Category Archives: artomatic

Artomatic

Despite being the Steering Committee Co-Chair, I was slow to sign up for Artomatic this year and ended up way way down on the waiting list. I’ve got a site now and and lots of people are anxious to know if the ants are returning.

I won’t keep you in suspense, I’ve convinced Roger we should use my installation space to get as many people as possible involved in our Sunflower Project (see also: sunflower art festival).

I’m also doing a performance piece, but more on that later, I’ve just returned from a run in Golden Gate Park and I smell like a yak. I should really take a shower since Jessica and I are going to while away the rest of the day eating and drinking coffee and shopping for yummy shoes.
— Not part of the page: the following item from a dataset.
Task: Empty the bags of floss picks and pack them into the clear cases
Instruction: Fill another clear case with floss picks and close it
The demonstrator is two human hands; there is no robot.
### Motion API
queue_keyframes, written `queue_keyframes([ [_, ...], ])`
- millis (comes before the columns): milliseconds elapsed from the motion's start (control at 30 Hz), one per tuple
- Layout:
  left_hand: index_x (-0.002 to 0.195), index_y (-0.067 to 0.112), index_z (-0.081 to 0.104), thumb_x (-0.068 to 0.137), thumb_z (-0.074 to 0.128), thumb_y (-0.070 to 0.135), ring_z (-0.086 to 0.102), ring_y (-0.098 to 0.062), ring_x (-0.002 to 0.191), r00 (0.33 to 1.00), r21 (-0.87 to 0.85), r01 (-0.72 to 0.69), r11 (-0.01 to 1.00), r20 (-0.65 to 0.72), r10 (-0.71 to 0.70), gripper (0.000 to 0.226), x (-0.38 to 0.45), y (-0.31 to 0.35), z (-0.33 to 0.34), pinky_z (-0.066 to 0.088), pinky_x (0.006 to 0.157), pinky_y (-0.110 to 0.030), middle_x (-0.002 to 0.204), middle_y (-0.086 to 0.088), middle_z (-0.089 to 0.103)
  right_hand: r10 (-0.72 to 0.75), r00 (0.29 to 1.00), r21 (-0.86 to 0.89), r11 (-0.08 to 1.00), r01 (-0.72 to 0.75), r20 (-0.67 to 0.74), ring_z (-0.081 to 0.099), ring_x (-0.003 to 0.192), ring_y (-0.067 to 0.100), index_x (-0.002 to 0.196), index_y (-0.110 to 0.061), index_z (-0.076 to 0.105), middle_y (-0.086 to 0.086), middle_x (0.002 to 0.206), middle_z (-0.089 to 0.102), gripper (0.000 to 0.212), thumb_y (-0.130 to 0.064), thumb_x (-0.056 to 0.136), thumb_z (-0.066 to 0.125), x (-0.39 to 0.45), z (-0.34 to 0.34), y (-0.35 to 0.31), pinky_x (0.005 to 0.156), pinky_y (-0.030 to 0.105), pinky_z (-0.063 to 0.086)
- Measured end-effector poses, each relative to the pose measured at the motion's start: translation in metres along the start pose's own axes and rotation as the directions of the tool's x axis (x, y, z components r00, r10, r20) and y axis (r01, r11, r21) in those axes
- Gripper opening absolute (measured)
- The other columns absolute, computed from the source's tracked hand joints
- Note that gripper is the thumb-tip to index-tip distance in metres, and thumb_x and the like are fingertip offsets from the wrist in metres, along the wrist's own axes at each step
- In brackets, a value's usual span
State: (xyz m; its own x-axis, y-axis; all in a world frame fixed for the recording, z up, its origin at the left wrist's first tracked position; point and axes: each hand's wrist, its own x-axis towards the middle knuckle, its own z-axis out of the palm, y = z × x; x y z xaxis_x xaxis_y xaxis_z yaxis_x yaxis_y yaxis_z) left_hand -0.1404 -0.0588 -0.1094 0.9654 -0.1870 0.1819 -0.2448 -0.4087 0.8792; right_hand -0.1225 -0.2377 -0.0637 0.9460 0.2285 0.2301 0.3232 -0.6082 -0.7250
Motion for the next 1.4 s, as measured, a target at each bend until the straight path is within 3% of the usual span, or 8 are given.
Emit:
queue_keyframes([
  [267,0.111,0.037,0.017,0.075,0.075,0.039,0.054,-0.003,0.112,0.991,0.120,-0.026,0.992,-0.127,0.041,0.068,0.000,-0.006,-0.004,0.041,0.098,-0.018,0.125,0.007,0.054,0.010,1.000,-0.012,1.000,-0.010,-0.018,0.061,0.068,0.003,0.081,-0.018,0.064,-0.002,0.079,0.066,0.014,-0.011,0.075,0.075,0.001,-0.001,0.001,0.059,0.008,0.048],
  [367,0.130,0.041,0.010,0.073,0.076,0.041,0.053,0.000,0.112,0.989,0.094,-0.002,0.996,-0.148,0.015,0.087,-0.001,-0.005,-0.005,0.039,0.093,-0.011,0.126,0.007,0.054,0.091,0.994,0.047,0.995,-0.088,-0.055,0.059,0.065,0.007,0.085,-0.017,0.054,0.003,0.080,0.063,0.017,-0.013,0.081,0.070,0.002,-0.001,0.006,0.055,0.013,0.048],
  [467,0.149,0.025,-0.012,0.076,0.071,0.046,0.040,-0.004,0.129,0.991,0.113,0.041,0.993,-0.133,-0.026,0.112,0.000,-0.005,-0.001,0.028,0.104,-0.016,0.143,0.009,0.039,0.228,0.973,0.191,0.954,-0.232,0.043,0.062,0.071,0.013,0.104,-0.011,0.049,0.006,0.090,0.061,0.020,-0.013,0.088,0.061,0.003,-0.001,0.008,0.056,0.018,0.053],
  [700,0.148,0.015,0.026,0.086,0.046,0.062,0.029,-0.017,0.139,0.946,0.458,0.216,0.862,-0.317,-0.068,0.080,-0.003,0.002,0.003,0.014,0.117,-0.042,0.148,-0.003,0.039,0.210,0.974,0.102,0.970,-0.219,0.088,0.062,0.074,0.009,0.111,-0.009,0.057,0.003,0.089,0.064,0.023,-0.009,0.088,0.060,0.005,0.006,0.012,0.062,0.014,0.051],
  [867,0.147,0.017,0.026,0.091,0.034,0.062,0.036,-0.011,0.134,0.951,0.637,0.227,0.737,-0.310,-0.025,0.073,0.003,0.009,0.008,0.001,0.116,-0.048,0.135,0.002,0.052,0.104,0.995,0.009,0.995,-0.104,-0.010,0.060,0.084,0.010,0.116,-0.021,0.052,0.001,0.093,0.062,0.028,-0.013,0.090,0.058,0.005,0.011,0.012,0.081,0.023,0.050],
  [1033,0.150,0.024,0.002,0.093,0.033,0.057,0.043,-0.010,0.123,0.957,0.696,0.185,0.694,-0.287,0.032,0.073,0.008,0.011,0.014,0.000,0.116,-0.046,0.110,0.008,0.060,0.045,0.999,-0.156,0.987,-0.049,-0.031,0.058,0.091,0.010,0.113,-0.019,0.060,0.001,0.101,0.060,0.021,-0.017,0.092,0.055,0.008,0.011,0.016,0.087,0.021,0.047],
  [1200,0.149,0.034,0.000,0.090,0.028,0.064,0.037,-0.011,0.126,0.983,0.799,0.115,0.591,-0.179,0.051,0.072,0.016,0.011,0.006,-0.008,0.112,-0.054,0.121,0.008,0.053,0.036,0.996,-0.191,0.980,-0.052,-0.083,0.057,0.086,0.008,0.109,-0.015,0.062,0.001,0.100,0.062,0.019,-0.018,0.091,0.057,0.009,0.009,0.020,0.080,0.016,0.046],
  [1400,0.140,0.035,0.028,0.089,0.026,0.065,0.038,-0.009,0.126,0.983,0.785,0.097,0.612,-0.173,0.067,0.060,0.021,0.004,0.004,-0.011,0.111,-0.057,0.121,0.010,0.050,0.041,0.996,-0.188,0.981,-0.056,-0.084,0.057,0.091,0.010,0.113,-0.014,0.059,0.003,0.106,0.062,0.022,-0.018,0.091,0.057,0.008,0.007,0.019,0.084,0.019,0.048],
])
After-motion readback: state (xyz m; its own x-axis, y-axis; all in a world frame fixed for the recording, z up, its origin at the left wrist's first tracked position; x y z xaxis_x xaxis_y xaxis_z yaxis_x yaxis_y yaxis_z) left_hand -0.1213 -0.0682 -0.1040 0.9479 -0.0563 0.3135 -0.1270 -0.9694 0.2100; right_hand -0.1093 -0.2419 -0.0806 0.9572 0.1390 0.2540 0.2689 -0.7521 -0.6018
Artomatic in Art in America Magazine

In the May 2008 issue of Art in America magazine, J.W. Mahoney writes about the DC Art scene in, “To a Different Drum.” On the 2nd page of the article, he talks about Artomatic:

Of two particularly avant-garde institutions that have endured the test of time, though, only one has a fixed address… (he then talks about DCAC before moving on to Artomatic)
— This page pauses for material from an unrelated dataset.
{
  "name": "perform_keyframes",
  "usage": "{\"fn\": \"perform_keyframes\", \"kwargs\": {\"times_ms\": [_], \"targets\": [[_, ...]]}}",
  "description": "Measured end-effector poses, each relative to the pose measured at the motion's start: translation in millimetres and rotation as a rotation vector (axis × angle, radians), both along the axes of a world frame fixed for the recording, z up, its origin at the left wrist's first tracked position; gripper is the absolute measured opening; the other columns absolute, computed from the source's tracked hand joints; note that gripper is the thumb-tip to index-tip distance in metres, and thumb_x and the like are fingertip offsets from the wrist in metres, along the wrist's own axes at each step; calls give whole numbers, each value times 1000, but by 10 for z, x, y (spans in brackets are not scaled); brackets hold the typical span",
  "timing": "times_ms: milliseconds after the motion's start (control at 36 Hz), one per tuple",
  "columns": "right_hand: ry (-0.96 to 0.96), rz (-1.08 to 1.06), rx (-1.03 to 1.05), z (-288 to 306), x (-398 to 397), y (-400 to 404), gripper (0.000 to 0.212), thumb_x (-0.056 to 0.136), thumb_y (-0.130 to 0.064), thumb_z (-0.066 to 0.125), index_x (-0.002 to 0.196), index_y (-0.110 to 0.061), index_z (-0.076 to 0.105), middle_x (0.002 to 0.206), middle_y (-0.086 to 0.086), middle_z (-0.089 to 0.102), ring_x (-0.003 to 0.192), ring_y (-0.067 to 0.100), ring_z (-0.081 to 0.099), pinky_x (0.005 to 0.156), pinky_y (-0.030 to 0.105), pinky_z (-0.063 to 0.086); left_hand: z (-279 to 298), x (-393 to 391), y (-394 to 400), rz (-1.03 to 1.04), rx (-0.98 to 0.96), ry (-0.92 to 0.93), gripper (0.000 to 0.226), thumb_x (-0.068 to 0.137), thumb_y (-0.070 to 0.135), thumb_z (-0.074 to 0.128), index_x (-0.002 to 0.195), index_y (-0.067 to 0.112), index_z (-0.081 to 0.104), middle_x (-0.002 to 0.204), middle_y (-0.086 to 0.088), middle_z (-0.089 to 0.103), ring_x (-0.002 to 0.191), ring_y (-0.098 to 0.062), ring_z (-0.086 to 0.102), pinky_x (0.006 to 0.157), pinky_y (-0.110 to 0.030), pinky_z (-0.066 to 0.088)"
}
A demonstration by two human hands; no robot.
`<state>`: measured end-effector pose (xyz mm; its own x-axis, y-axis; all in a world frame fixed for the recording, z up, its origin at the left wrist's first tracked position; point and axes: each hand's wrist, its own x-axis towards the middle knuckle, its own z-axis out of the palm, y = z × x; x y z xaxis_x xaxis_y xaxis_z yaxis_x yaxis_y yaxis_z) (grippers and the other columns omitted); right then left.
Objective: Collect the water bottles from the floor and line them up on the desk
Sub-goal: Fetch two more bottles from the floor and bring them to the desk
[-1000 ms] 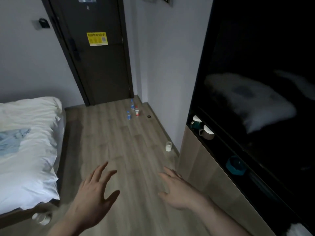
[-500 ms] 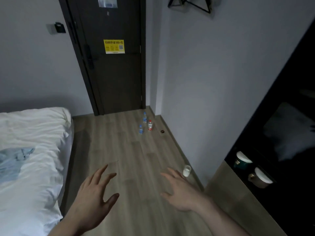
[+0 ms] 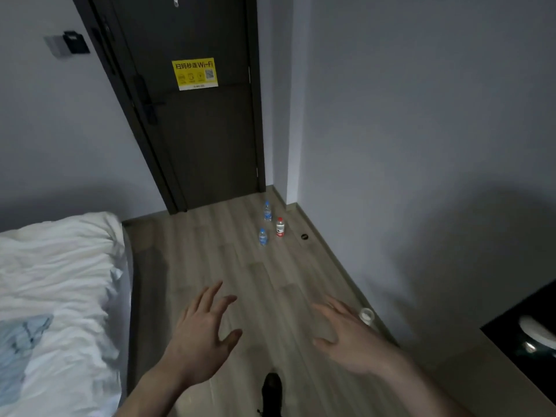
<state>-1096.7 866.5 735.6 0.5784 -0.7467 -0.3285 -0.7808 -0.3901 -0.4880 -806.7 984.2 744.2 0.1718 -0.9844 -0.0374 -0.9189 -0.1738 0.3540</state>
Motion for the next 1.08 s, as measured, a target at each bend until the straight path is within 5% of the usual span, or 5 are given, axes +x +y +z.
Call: {"fn": "perform_keyframes", "kwargs": {"times_ms": [444, 833, 1083], "targets": [[14, 105, 36, 34, 1939, -2522, 77, 91, -51, 54, 156, -34, 18, 167, -6, 3, 152, 16, 5, 120, 31, 16, -58, 1853, -2120, 156, 17, -14, 64, 81, 53, 72, 139, 35, 51, 163, -1, 28, 148, -29, 29, 117, -50, 33], [86, 69, 103, -224, 3148, -4204, 76, 94, -48, 53, 157, -34, 14, 166, -8, -4, 152, 15, 5, 121, 34, 21, -373, 3245, -3912, 125, 116, 36, 67, 88, 60, 61, 147, 43, 36, 167, 7, 9, 153, -22, 11, 121, -43, 23], [92, -105, 139, -342, 3754, -5191, 76, 95, -48, 54, 158, -32, 15, 166, -7, -3, 152, 12, 8, 118, 26, 20, -518, 4078, -5429, -107, 270, -81, 72, 91, 64, 49, 154, 40, 24, 168, 5, -5, 155, -24, -3, 123, -42, 6]]}}
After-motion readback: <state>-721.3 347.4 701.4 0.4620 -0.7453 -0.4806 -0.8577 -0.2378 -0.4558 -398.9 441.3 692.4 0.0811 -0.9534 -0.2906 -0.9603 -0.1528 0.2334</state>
The other institution, Artomatic, established in 1999, is fluid in every respect. It is an annual – sometimes semiannual – resolutely non-curated exhibition of Washington-area artists, a pay-for-space proposition open to anyone at all who wants to show something they have made. it takes place anywhere large enough to accommodate the deluge of art that comes in, making exhibition spaces out of anything from a former children’s museum to two floors of an office building, to an enormous empty laundry complex. The presence of so much amateur work is overwhelming, promting the Washington Post’s chief art critic, Blake Gopnik, to compare visiting Artomatic to an extended dental appointment. But the beauty of Artomatic’s esthetic anarchy is in its abundant innocence, not in any obviously savvy consideration of contemporary art issues. And, critically viewed, some surprisingly serious, innovative work crops up in unusual places, just around some unlikely corner of the show.

Nice to see some kind words about now, everyone is in overdrive creating and hanging work and complaining and generally getting on one another’s nerves (not to mention placing dozens of phonecalls and generating hundreds of emails per day) so it’s good to be reminded why we’re doing this.

It’s been another 15 hour day and I’m losing my voice so enough is enough. Time to finally watch The Orphanage, if I can stay awake.